19.  Governing Law; Submission to Jurisdiction. This Agreement shall be governed by and construed in accordance with the internal laws of the State of Indiana without giving effect to any choice or conflict of law provision or rule (whether of the State of Indiana or any other jurisdiction). Any legal suit, action or proceeding arising out of or based upon this Agreement or the transactions contemplated hereby may be instituted in the federal courts of the United States or the courts of the State of Indiana in each case located in the city of South Bend and County of St. Joseph, and each party irrevocably submits to the exclusive jurisdiction of such courts in any such suit, action or proceeding. Service of process, summons, notice or other document by mail to such party’s address set forth herein shall be effective service of process for any suit, action or other proceeding brought in any such court. The parties irrevocably and unconditionally waive any objection to the laying of venue of any suit, action or any proceeding in such courts and irrevocably waive and agree not to plead or claim in any such court that any such suit, action or proceeding brought in any such court has been brought in an inconvenient forum.

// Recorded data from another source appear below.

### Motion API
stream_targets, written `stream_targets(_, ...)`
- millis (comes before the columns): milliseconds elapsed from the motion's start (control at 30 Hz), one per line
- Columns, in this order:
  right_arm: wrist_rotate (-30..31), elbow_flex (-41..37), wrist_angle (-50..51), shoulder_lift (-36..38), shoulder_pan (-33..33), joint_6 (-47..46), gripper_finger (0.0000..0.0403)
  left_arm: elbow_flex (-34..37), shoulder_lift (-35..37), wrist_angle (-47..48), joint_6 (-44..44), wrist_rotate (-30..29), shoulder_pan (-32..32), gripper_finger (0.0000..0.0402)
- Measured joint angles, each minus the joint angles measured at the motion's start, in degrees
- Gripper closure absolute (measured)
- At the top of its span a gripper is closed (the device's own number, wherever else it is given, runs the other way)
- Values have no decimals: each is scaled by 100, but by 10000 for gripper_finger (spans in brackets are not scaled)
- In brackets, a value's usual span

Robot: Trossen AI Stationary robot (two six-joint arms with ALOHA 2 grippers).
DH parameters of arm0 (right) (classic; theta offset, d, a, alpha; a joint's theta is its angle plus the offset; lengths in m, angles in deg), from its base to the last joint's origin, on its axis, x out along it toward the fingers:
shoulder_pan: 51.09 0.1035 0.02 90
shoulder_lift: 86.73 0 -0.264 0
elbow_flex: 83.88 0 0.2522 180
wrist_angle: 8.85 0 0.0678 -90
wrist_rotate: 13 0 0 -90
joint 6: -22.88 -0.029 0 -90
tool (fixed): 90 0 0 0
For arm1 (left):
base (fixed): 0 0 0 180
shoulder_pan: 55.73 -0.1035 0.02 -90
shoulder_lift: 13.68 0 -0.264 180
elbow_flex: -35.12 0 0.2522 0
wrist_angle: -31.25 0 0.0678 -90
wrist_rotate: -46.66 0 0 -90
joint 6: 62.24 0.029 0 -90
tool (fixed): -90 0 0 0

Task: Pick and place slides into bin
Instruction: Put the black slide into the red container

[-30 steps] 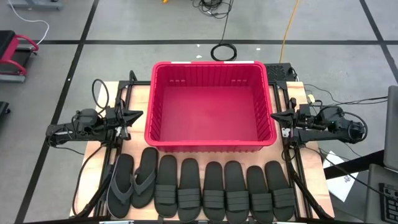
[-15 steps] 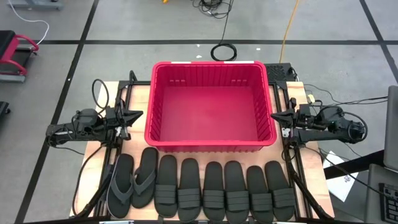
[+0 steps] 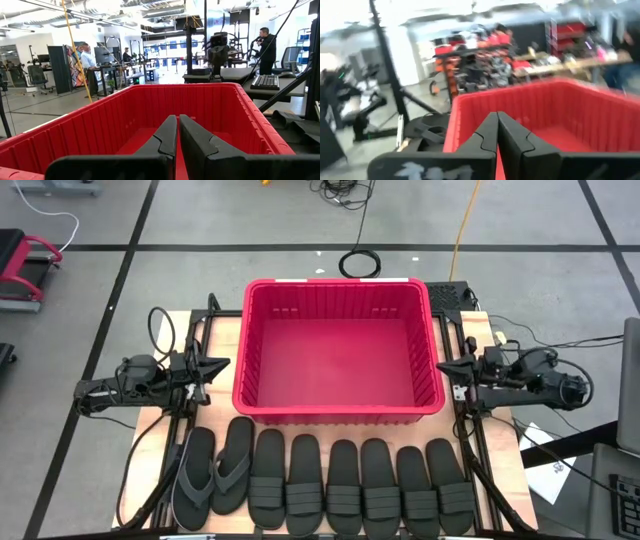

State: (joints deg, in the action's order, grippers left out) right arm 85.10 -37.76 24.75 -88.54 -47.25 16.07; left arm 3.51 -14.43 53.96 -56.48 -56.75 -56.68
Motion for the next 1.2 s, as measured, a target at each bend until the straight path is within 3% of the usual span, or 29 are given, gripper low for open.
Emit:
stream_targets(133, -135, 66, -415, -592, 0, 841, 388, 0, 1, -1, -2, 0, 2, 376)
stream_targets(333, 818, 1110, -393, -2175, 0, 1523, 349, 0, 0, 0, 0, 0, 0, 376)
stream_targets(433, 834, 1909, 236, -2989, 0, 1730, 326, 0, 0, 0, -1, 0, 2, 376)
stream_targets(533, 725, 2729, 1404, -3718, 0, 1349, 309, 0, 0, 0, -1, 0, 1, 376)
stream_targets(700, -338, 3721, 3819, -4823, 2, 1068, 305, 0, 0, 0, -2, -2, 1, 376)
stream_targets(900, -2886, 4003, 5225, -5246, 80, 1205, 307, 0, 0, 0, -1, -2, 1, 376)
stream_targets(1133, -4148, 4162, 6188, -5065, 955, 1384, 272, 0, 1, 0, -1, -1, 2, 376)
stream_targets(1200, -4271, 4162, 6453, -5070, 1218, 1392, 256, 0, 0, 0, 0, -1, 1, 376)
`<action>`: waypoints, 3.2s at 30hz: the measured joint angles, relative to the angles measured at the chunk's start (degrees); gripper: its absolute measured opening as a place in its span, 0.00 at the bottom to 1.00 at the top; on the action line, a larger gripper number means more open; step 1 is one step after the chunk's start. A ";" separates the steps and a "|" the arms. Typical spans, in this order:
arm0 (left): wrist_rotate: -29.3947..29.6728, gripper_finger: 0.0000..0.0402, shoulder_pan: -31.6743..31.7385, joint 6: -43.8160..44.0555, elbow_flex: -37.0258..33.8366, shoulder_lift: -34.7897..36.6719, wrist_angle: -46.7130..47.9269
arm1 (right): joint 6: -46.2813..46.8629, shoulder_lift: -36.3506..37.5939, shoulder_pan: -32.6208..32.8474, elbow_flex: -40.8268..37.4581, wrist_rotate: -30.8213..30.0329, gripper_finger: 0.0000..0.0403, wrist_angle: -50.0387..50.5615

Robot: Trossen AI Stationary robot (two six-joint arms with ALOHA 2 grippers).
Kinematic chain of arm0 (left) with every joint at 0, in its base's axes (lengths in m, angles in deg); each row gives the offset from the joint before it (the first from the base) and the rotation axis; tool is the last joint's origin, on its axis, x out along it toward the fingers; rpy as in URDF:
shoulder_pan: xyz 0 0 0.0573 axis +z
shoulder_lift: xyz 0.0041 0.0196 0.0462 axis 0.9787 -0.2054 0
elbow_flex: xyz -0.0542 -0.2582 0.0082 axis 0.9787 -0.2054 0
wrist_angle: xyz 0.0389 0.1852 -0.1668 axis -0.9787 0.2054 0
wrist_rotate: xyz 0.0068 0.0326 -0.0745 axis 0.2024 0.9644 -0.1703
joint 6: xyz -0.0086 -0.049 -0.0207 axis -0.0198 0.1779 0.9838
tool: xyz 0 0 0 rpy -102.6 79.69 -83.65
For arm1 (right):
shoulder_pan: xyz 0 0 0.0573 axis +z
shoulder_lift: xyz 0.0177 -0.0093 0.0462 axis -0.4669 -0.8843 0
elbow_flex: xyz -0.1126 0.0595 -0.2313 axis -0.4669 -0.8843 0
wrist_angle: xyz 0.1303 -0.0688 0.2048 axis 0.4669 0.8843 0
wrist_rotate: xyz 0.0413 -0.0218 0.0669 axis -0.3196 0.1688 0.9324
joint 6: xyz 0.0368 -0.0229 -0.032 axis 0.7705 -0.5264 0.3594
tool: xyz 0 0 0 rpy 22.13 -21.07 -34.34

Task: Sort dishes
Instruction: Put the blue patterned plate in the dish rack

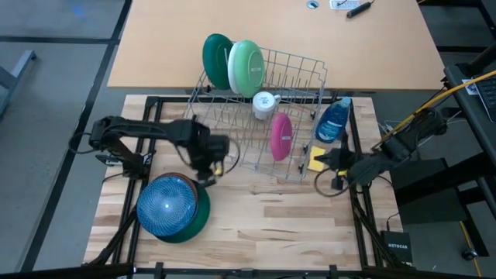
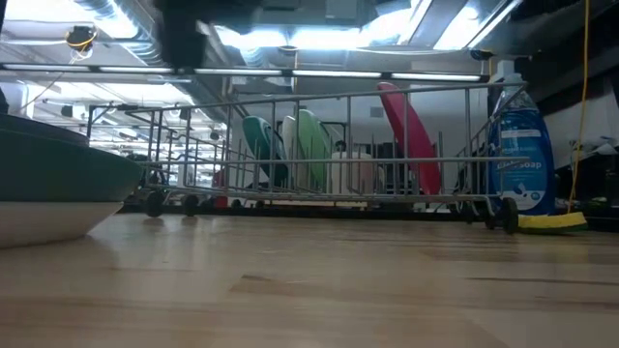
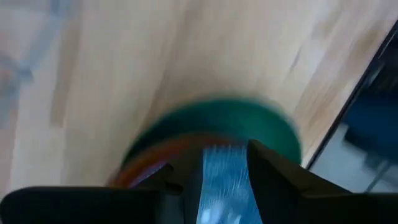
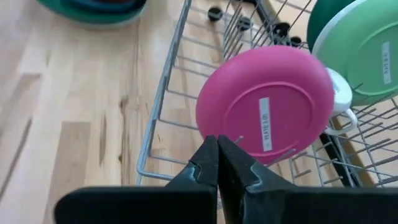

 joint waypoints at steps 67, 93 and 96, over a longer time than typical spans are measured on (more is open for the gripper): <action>10.90 0.28 -55.89 47.54 0.00 -13.09 -0.86 | 4.52 -33.28 0.00 -0.02 13.93 0.00 -46.54; 11.98 0.59 -56.44 43.25 0.00 -13.07 4.62 | 4.31 -33.28 -0.01 -0.02 13.95 0.00 -46.14; 12.85 0.60 -56.81 43.28 0.00 -13.02 4.60 | 4.31 -33.28 -0.01 -0.02 13.95 0.00 -46.13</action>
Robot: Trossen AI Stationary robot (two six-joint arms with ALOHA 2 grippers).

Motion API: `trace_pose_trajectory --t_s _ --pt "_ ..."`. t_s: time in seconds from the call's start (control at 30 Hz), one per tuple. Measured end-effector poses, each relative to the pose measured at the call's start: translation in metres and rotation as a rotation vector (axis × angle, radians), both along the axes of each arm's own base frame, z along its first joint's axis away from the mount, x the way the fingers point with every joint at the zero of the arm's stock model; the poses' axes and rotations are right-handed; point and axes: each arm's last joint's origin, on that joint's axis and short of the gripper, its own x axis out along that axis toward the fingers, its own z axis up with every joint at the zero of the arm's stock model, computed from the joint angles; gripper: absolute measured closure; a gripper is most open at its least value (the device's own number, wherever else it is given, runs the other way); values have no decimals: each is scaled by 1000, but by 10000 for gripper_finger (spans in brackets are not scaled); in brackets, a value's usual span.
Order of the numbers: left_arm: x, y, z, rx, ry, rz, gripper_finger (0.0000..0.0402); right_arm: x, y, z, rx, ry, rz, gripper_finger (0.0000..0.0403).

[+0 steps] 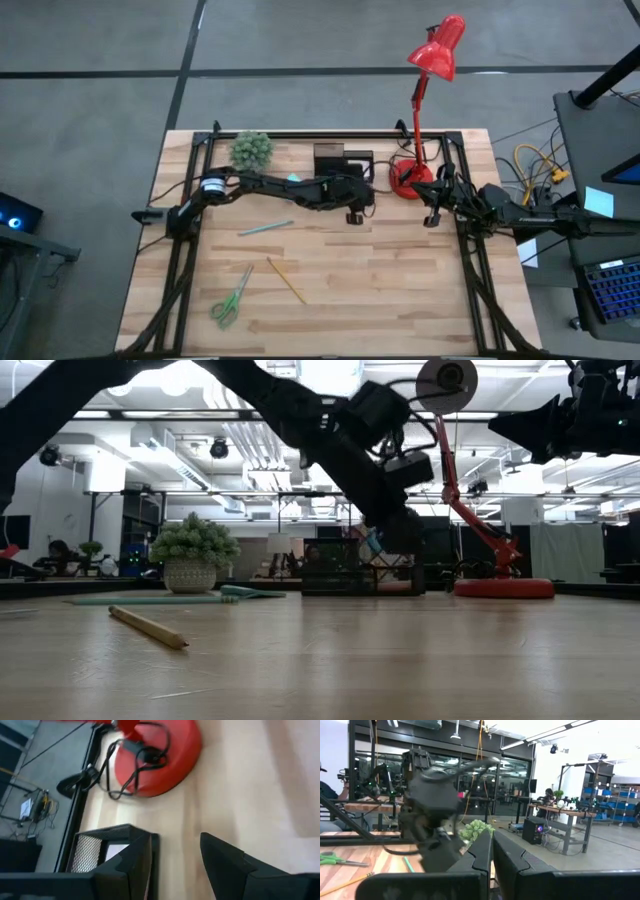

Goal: Pick and place office supplies into organizer
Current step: Put the sky blue sticky notes into the desk organizer

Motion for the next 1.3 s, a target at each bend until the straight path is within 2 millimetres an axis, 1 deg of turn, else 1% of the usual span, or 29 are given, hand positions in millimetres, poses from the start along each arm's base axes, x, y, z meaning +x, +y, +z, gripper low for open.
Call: trace_pose_trajectory --t_s 0.1,0.3,0.5,0.73,0.9,0.97,1.07,1.2,1.3 --pt "-4 -13 6 -2 34 -27 244 0 0 0 0 4 0 394" --pt "-16 -37 7 -6 178 -79 244 0 0 -1 1 7 0 394" --pt "-31 -58 -7 3 352 -112 244 0 0 0 1 6 0 394" --pt "-44 -76 -12 99 483 -77 244 0 0 -1 3 6 1 394" --pt "-53 -83 -3 97 475 -75 244 0 0 -1 11 4 3 394" --pt "-60 -84 3 87 463 -71 244 0 0 -1 11 4 3 394" --pt "-71 -84 16 54 408 -50 244 0 0 -1 11 5 3 394" --pt "-93 -82 34 -9 350 -21 244 0 0 -1 11 6 3 394" --pt "-114 -80 43 -46 320 14 244 0 0 -1 11 7 3 394"
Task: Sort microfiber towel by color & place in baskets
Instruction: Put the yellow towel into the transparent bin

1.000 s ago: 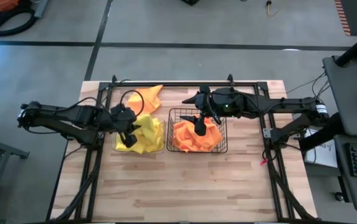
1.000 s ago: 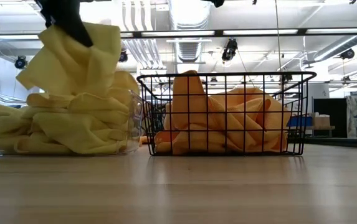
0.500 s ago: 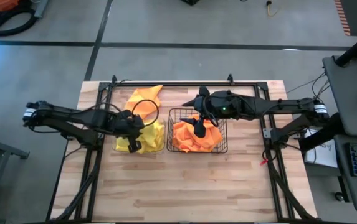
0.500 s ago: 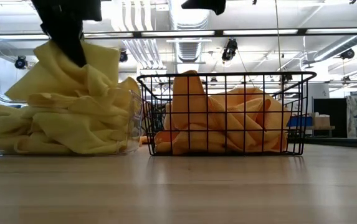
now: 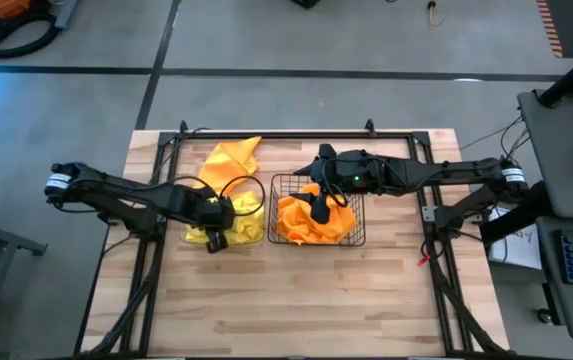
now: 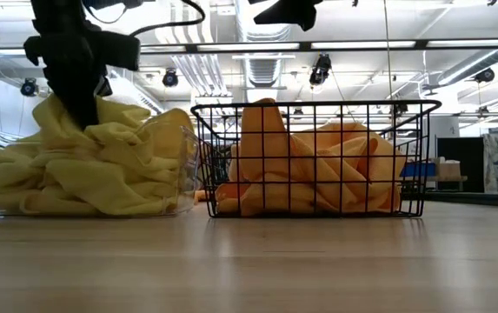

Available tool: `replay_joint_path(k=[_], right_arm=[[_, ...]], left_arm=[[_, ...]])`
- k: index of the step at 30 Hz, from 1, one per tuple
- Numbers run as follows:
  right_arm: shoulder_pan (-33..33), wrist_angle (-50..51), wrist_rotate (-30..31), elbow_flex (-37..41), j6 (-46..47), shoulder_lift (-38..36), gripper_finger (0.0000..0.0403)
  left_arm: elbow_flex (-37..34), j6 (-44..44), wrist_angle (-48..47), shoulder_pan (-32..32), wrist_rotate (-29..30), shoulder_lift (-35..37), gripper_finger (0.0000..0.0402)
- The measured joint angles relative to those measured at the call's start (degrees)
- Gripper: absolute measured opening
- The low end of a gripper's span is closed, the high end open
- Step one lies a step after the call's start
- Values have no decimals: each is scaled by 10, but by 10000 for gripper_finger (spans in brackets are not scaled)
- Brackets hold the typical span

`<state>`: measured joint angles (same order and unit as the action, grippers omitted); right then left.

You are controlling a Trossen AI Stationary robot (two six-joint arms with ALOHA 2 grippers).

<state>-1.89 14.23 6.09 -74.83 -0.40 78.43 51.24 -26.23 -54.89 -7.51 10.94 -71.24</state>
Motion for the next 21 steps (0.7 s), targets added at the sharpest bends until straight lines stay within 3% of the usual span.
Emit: replay_joint_path(k=[8,21], right_arm=[[0,1,0,0,0,0,268],[0,4,0,0,0,0,270]], left_arm=[[8,-15,-2,0,17,-9,20],[83,-16,-115,0,21,4,168]])
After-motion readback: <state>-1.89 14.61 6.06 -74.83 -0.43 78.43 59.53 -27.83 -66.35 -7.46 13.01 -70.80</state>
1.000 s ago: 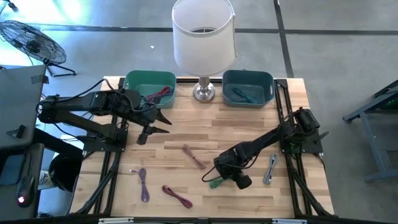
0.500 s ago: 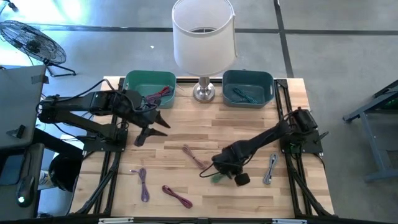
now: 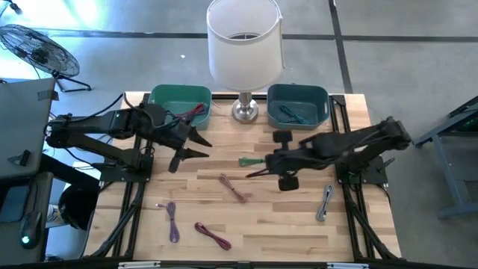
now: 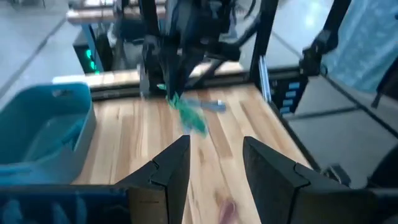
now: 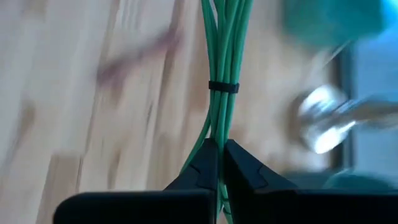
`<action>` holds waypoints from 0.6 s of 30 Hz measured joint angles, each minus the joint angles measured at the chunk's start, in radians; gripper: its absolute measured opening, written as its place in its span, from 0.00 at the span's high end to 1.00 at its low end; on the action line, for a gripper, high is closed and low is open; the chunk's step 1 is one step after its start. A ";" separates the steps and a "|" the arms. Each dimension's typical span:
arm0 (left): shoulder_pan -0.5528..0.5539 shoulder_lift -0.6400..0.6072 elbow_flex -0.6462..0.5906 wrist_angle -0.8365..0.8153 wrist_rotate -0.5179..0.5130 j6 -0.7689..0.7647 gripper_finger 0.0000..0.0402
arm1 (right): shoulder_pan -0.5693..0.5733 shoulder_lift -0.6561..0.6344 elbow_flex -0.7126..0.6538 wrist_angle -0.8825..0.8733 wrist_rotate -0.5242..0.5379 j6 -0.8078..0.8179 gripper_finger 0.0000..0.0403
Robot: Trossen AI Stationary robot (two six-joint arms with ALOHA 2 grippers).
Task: Pick & Place USB Port
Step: Put the green charger cable into the green bin
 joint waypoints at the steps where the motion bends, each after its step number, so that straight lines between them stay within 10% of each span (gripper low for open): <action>1: 0.000 0.005 0.000 0.028 0.000 0.000 0.64 | 0.015 -0.017 0.029 0.004 0.034 -0.009 1.00; 18: 0.021 0.201 0.000 0.557 0.048 0.075 0.64 | 0.097 -0.067 0.175 0.379 0.281 -0.524 1.00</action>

20.  Waiver of Jury Trial.  Each party acknowledges and agrees that any controversy, which may arise under this Agreement, is likely to involve complicated and difficult issues and, therefore, each such party irrevocably and unconditionally waives any right it may have to a trial by jury in respect of any legal action arising out of or relating to this Agreement or the transactions contemplated hereby. Each party to this Agreement certifies and acknowledges that (a) no representative of any other party has represented, expressly or otherwise, that such other party
18


would not seek to enforce the foregoing waiver in the event of a legal action, (b) such party has considered the implications of this waiver, (c) such party makes this waiver voluntarily, and (d) such party has been induced to enter into this Agreement by, among other things, the mutual waivers and certifications in this Section 20.

21.  Counterparts.  This Agreement may be executed in counterparts, each of which shall be deemed an original, but all of which together shall be deemed to be one and the same agreement. A signed copy of this Agreement delivered by facsimile, e-mail or other means of electronic transmission shall be deemed to have the same legal effect as delivery of an original signed copy of this Agreement.

22.  Court Approval.   It is a condition precedent to the rights and obligations of the parties hereto that the Settlement Agreement be judicially approved in accordance with Section 21 thereof, and, if for any reason such approval is not granted, then this Agreement shall be deemed void ab initio and no party shall be deemed to have acquired any rights (or to have assumed any obligations) solely by reason of such party’s having executed and delivered this Agreement to any other party.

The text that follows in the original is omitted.